Holter has also collaborated with other musicians, including Nite Jewel, Laurel Halo, Ariel Pink, Ducktails, Linda Perhacs, Michael Pisaro, and Jean-Michel Jarre.

Biography
Holter was born in Milwaukee, Wisconsin. At age six her family moved to Los Angeles, where she later attended the Alexander Hamilton High School. She studied music at The University of Michigan for four years, graduating with a degree in composition. After seeing Michael Pisaro perform an avant-garde composition in Michigan, she was inspired to study with him at CalArts, where she graduated from another composition program.
Holter contributed songs to multiple compilation albums in 2008. In 2010, she began playing with Linda Perhacs' band and released a CD-R titled Celebration and a collection of live recordings.

Following three independently produced albums – Phaedra Runs to Russia (2007), Cookbook (2008) and Celebration (2010), Holter's official debut album, Tragedy, was released in August 2011 on Leaving Records. Inspired by Euripides' Greek play Hippolytus, 
the album received generally favorable reviews and was named one of NPR's "Best Outer Sound Albums of 2011".

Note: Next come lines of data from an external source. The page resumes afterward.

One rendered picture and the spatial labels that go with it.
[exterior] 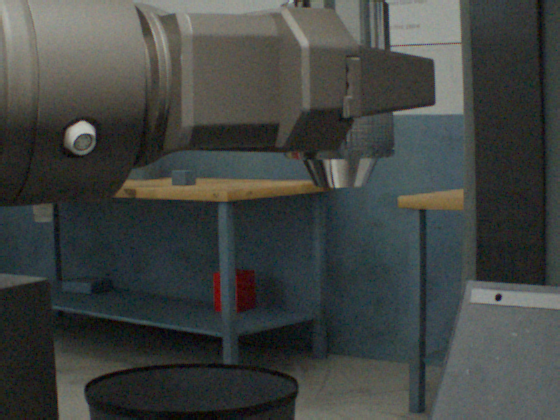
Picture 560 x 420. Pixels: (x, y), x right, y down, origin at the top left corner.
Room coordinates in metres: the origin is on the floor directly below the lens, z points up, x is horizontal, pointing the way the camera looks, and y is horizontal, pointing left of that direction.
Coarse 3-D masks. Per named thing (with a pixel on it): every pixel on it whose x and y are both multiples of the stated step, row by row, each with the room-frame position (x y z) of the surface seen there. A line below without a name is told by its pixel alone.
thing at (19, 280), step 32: (0, 288) 0.71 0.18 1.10; (32, 288) 0.74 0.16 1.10; (0, 320) 0.71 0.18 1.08; (32, 320) 0.73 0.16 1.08; (0, 352) 0.70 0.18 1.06; (32, 352) 0.73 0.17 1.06; (0, 384) 0.70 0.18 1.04; (32, 384) 0.73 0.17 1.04; (0, 416) 0.70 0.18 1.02; (32, 416) 0.73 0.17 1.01
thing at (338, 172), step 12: (312, 168) 0.49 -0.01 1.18; (324, 168) 0.48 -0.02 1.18; (336, 168) 0.48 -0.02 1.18; (348, 168) 0.48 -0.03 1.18; (360, 168) 0.49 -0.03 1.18; (372, 168) 0.49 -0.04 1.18; (312, 180) 0.49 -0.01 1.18; (324, 180) 0.49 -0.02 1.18; (336, 180) 0.49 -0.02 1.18; (348, 180) 0.49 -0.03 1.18; (360, 180) 0.49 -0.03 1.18
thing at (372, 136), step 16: (352, 32) 0.47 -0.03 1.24; (368, 32) 0.48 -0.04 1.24; (384, 32) 0.49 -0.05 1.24; (384, 48) 0.48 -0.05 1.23; (352, 128) 0.47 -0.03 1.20; (368, 128) 0.48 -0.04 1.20; (384, 128) 0.48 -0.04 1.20; (352, 144) 0.47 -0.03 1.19; (368, 144) 0.48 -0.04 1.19; (384, 144) 0.48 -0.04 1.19
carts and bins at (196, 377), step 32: (96, 384) 2.53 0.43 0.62; (128, 384) 2.63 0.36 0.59; (160, 384) 2.67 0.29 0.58; (192, 384) 2.69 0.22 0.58; (224, 384) 2.68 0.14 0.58; (256, 384) 2.64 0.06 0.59; (288, 384) 2.54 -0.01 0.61; (96, 416) 2.35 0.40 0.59; (128, 416) 2.26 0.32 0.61; (160, 416) 2.23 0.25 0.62; (192, 416) 2.23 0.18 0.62; (224, 416) 2.25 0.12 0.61; (256, 416) 2.29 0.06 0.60; (288, 416) 2.39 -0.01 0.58
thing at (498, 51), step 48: (480, 0) 0.87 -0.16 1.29; (528, 0) 0.84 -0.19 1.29; (480, 48) 0.87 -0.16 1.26; (528, 48) 0.84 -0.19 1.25; (480, 96) 0.87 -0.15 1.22; (528, 96) 0.84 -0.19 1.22; (480, 144) 0.87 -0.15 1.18; (528, 144) 0.84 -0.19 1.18; (480, 192) 0.87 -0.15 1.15; (528, 192) 0.84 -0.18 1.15; (480, 240) 0.87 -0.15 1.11; (528, 240) 0.84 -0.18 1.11
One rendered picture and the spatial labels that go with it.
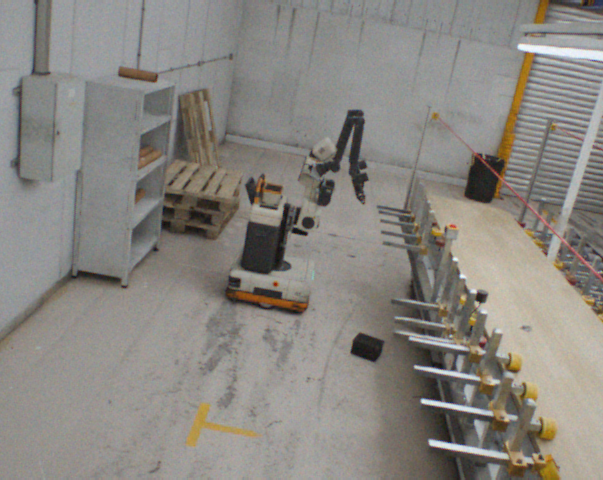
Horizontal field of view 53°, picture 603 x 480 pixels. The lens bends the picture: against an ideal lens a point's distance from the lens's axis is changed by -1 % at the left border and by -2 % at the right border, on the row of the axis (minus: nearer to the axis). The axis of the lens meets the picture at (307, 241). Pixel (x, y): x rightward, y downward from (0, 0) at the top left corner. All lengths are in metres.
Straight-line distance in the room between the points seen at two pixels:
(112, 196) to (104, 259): 0.52
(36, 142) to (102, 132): 0.91
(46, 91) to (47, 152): 0.36
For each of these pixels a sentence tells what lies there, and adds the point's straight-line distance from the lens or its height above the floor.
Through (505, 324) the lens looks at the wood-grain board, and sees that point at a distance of 3.46.
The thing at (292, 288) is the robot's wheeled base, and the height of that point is 0.23.
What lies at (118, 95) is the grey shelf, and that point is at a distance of 4.68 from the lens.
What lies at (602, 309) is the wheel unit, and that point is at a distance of 4.28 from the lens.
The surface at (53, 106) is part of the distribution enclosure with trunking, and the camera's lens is 3.87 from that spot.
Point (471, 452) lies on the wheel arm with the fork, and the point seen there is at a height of 0.96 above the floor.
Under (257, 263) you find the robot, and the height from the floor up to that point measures 0.37.
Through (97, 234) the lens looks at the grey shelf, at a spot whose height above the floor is 0.41.
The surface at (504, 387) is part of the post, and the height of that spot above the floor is 1.07.
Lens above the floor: 2.21
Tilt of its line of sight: 19 degrees down
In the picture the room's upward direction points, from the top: 11 degrees clockwise

Holter released her second album, Ekstasis, in March 2012 on the RVNG Intl. label. The album drew comparisons to works by such artists as Laurie Anderson, Julianna Barwick, Kate Bush, Joanna Newsom, Grouper, and Stereolab, and received many positive reviews. 
Holter spent three years making the album, whose title comes from the Greek word meaning "outside of oneself." 
The music video for album track "Moni Mon Amie", directed by Yelena Zhelezov, was also released in March.

In addition to collaborating with other California-based musicians like Nite Jewel (Ramona Gonzalez), Holter released her third album, Loud City Song, in August 2013 on Domino Records. Unlike her preceding albums, which were recorded mostly alone in her bedroom, Holter recorded Loud City Song  with an ensemble of musicians.

In 2015, Holter released the album Have You in My Wilderness, which became her most successful charting release to date. She also contributed to Ducktails' fifth studio album, St. Catherine, with her bandmates Chris Votek and Andrew Tholl.

Holter collaborated with Jean-Michel Jarre on a song for the second part of the Electronica double album, released on July 18, 2016.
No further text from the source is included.